A favor de esa diferencia de potencial, los protones van volviendo al interior, proceso al cual se acopla la formación de ATP, la moneda energética de los seres vivos. El ATP o adenosín-trifosfato es una pequeña molécula formada por adenosina, uno de los nucleósidos de los ácidos nucleicos, y tres moléculas de fosfato (como el que usan los jardineros y los agricultores). El proceso consiste en la unión del ADP o adenosín-difosfato a una molécula de fosfato. Los fosfatos, en disolución, tienen carga negativa, por lo que la unión debe vencer la fuerza de repulsión entre ellos. La energía necesaria la da la entrada de protones siguiendo la diferencia de potencial. Esta energía se libera al transformarse el ATP en ADP en los procesos que consumen energía.
Vistos a grandes rasgos los procesos por los que las mitocondrias acumulan la energía de los alimentos para cederla a los procesos celulares, nos queda por ver cuán eficientes son. Los libros, las revistas y los programas de divulgación nos inducen continuamente a creer que la máquina viva es un dechado de diseño, ingenio y eficiencia. De ahí la creencia de mucha gente de que ningún proceso natural debería ser alterado por nosotros, reforzada por muchos desastres que se deben a nuestras acciones.
Pero la creencia es errónea. Por lo menos en cuanto a la energía se refiere, los animales, especialmente los de sangre caliente, somos verdaderos manirrotos, con consecuencias más que desagradables para nosotros.
Muchísimos electrones escapan de las cadenas de transporte, con lo que se producen, al no ir a parar a donde deben, los radicales libres. Se trata de átomos o moléculas con un electrón desemparejado. Los electrones en las capas externas de átomos y moléculas tienden a ir emparejados. Si hay uno desemparejado, el átomo o la molécula no es estable y no se estabiliza hasta que consigue arrebatar el electrón que le falta a otro átomo u otra molécula. El primer radical libre que se forma es el superóxido, oxígeno con un electrón desemparejado. Reacciona con cualquier molécula que encuentre arrebatándole un electrón, con lo que inicia una reacción en cadena que puede afectar a cientos de moléculas. También se forma peróxido de hidrógeno (agua oxigenada), que no es un radical libre, pero da lugar al oxhidrilo o hidroxilo, que atasca a muchas moléculas, incluido el ADN. Los radicales libres provocan rupturas de proteínas, desgarramientos de membranas, mutaciones Intervienen en enfermedades coronarias, cancerosas, inflamatorias y neurodegenerativas.
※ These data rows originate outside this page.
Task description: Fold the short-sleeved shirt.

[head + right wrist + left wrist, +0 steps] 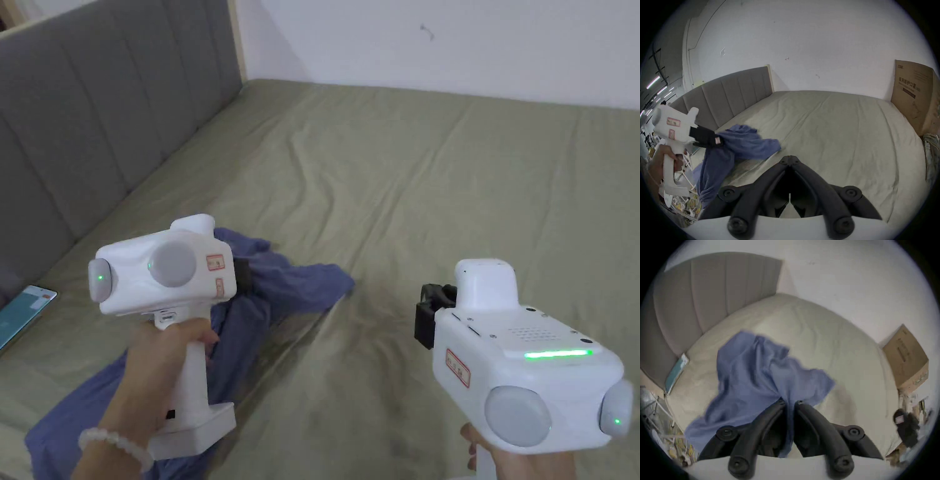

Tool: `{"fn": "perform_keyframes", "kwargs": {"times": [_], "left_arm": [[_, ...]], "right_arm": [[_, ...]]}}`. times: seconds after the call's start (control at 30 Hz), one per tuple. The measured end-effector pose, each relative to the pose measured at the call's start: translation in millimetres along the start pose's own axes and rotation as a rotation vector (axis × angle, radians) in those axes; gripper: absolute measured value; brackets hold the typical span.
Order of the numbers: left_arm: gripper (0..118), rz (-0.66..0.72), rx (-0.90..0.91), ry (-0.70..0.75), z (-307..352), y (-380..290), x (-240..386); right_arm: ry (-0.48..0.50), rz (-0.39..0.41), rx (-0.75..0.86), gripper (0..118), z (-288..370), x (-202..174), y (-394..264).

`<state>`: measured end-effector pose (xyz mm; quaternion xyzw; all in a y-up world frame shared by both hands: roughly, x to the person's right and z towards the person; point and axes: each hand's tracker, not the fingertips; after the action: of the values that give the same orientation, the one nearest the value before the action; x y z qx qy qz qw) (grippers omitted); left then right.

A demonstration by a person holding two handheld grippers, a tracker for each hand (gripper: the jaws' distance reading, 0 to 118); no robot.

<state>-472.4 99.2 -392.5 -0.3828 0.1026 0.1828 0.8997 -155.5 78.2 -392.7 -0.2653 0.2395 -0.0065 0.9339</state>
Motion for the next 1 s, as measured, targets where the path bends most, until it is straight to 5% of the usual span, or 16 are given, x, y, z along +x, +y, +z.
{"fn": "perform_keyframes", "kwargs": {"times": [0.27, 0.43, 0.6, 0.8, 1.0], "left_arm": [[4, -0.229, 0.165, -0.286, 71.6, 40.9, 163.7], [4, -0.319, 0.178, -0.558, 96.8, 26.6, 276.5], [4, -0.408, 0.100, -0.718, 86.2, -30.7, 351.3], [4, -0.489, -0.242, -0.657, -6.0, -155.2, 383.0], [4, -0.556, -0.425, -0.537, -55.9, -243.1, 362.2]], "right_arm": [[-0.117, -0.068, 0.134, 0, 70.5, 62.5, 18.7], [-0.316, -0.032, 0.225, 0, 135.8, 116.7, 23.0], [-0.465, -0.158, 0.270, 0, 203.1, 178.4, 16.2], [-0.590, -0.271, 0.243, 0, 239.9, 229.1, -16.4], [-0.603, -0.293, 0.159, 0, 234.9, 240.1, -44.3]]}}
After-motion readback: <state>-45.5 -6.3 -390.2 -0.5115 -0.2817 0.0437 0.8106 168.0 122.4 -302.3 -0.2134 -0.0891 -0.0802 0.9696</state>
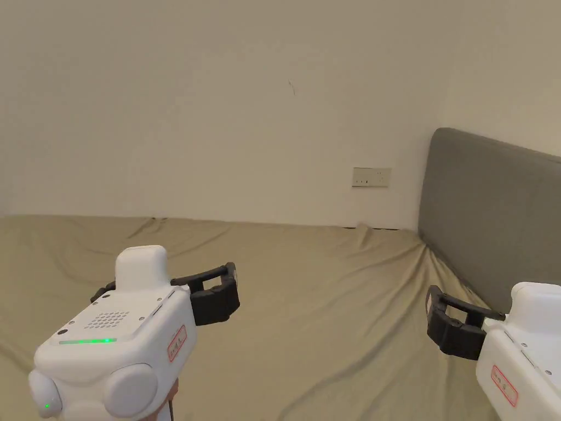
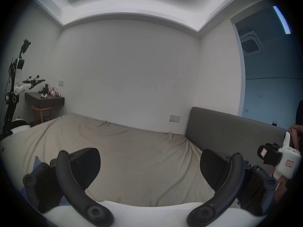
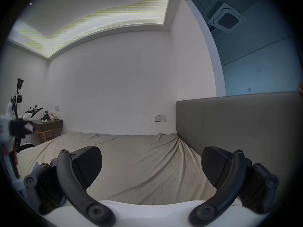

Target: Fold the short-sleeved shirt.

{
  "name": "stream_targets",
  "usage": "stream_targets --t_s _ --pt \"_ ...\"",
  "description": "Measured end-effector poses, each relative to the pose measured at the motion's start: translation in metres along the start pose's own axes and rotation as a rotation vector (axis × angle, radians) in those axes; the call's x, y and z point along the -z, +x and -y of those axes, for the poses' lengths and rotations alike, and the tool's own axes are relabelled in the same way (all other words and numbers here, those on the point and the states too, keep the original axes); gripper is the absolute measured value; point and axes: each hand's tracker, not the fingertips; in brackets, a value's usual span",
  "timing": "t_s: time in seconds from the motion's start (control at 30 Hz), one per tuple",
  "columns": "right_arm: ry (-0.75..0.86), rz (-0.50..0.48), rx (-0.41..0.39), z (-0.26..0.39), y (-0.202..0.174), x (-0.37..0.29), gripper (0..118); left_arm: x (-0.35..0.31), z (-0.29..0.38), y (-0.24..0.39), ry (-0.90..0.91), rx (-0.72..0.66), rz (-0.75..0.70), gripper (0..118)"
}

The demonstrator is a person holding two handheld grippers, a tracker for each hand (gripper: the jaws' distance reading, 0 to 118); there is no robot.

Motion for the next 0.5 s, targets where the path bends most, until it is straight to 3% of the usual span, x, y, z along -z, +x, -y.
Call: stream_targets --t_s 0.5 --pt "-0.002 -0.031 0.017 0.004 -0.014 -0.002 118 0.001 0.018 0.004 -0.066 0.058 -0.007 118"
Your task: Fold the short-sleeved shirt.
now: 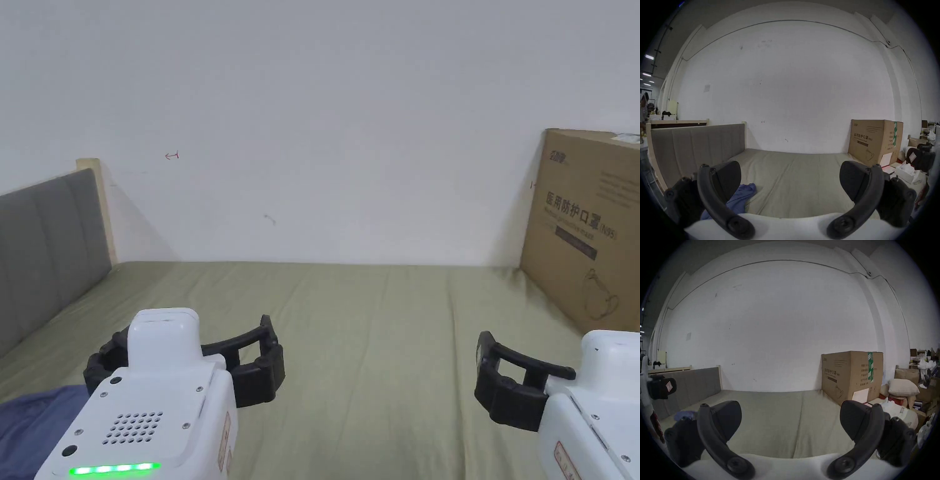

Otra fuga importante, de alrededor de nada menos que un cuarto de la energía celular, se da por la entrada de protones sin pasar por las nanomáquinas de producción de ATP. Se ha intentado buscarle una función biológica: los animales de sangre caliente han aumentado su nivel de actividad y su capacidad de mantener la temperatura corporal produciendo más calor. Un aparato para producir calor no necesita ser eficiente, puesto que el sino de la energía en todas sus transformaciones espontáneas es convertirse en calor, al contrario, debe ser ineficiente. De hecho, los animales de sangre fría son más eficientes energéticamente. Sin embargo, un cuarto de toda la energía es muchísimo.
De modo que cuando alguien me dice que la naturaleza es sabia, le contesto que más bien hace lo que puede y de la manera que puede, que no es, ciertamente, la del Gran Ingeniero.